- [Requirement] Once you reach the line containing "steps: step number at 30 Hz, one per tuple" in the data below, restate each line word for word up to and including the one containing "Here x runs".

- [Given information]
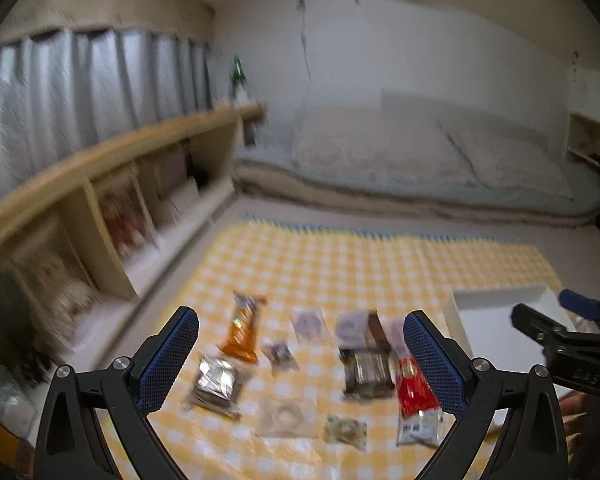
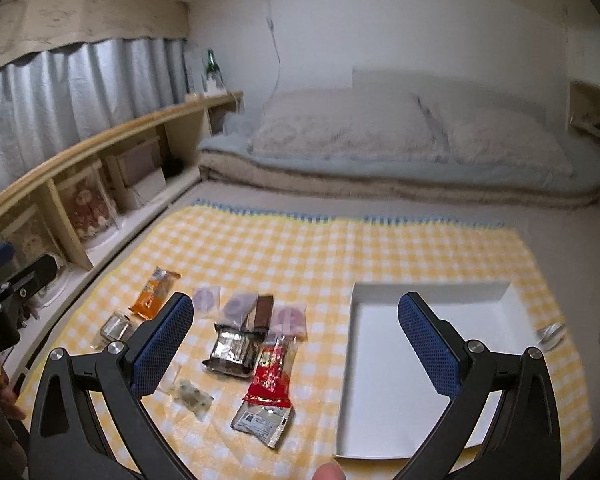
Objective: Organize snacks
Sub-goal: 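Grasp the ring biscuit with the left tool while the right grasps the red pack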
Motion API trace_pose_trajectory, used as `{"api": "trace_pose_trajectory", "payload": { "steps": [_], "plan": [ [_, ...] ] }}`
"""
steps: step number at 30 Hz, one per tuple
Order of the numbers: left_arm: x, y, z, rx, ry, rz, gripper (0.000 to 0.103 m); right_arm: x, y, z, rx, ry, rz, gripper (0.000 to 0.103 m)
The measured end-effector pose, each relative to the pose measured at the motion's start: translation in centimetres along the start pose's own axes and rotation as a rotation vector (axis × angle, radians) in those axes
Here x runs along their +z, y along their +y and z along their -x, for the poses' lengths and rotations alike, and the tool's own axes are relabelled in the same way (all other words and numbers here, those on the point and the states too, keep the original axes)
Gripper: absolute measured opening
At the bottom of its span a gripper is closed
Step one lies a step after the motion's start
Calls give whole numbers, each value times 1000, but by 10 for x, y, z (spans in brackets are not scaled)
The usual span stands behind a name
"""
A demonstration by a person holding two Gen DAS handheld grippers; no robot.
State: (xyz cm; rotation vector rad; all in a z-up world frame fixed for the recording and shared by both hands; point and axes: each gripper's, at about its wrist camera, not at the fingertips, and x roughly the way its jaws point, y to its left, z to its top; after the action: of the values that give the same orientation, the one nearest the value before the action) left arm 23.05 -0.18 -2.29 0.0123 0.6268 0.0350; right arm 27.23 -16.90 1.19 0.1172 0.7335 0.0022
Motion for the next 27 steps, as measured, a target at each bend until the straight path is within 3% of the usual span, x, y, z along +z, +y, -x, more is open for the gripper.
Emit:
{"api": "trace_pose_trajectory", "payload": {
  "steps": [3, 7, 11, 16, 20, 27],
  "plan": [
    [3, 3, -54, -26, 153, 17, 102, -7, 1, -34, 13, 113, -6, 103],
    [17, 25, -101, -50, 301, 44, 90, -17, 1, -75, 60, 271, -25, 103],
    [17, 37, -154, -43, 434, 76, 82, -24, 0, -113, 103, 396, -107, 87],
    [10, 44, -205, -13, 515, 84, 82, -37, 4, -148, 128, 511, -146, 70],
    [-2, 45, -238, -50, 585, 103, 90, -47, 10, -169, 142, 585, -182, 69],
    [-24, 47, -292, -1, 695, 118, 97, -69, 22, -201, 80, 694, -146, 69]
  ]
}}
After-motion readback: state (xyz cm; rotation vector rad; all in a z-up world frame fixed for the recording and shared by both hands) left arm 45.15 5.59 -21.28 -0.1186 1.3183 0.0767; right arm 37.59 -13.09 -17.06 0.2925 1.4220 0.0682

- [Answer to this exercise]
steps: step number at 30 Hz, one per tuple
Order of the numbers: left_arm: x, y, z, rx, ry, rz, gripper (0.000 to 0.103 m); right_arm: x, y, z, rx, ry, rz, gripper (0.000 to 0.103 m)
The measured end-effector pose, each relative to the pose measured at the motion's start: translation in centimetres along the start pose's own axes and rotation as a rotation vector (axis × angle, radians) in those axes
Here x runs along their +z, y along their +y and z along their -x, for the poses' lengths and rotations alike, and the tool's own axes are relabelled in the same way (all other words and numbers here, those on the point and the states too, keep the original axes)

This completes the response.